Grandma has been dumping things with impressively ruthless efficiency (though full disclosure, she’s German), though in some ways I’m surprised grandad was even allowed to accumulate it all. We found all of his wage slips from 1981 through to the end of 1984. Gone. Though I did keep the one from just after when I was born as a sort of memento. Someone else will have to chuck that out in a few years. An old pair of glasses, gone. Bundles of correspondence from when he was church secretary in 1979. Gone.
It really struck me as we were leafing through much of these things – grandad was a draughtsman by trade, and all of his notes for correspondence and various other things were on the backs of technical drawings he must have kept for scrap – it struck me that all of this stuff was highly meaningful to him. There were some stones in a box full of things from the late 1950s that must have come from somewhere special, but there’s no one left alive to verify.
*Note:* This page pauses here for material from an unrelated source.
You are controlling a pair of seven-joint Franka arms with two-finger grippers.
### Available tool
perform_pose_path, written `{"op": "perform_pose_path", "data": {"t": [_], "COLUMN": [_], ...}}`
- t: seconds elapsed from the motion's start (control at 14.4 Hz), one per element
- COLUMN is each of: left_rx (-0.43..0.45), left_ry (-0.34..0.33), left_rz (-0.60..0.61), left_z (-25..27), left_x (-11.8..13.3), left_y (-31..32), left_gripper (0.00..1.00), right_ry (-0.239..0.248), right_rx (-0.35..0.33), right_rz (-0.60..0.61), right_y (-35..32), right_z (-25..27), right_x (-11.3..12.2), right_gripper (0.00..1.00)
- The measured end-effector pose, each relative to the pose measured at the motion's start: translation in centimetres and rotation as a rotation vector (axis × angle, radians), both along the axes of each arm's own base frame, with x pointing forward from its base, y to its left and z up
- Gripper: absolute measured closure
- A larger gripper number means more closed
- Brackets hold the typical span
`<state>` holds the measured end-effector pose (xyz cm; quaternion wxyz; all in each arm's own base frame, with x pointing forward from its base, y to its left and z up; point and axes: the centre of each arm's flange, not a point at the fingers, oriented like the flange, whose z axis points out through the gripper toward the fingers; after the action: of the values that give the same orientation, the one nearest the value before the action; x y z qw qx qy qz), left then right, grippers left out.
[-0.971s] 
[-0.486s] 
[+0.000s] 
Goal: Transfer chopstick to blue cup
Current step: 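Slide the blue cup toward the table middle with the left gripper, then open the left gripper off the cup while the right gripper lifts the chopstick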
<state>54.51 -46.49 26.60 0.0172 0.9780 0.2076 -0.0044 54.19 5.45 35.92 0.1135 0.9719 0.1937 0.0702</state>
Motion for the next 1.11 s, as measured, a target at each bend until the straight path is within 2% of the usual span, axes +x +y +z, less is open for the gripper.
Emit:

So much of my life is going to be a simple case of moving to the recycle bin when I go, there won’t even be the impetus of wanting to get the shelf space back so sift through the potted highlights of whatever I’ve been up to. I should say here that this isn’t me being morose, I’m actually thinking how much lighter I should be travelling anyway. There’s so much nonsense I keep stuffed around me that I somehow feel is important, not enough to even pull out and look at on a regular basis. My brain curdles at the thought of having to move house at a point in the reasonably near future, but much of what is in my eye line I probably don’t need. I should go all Marie Kondo, but I’m far too lazy.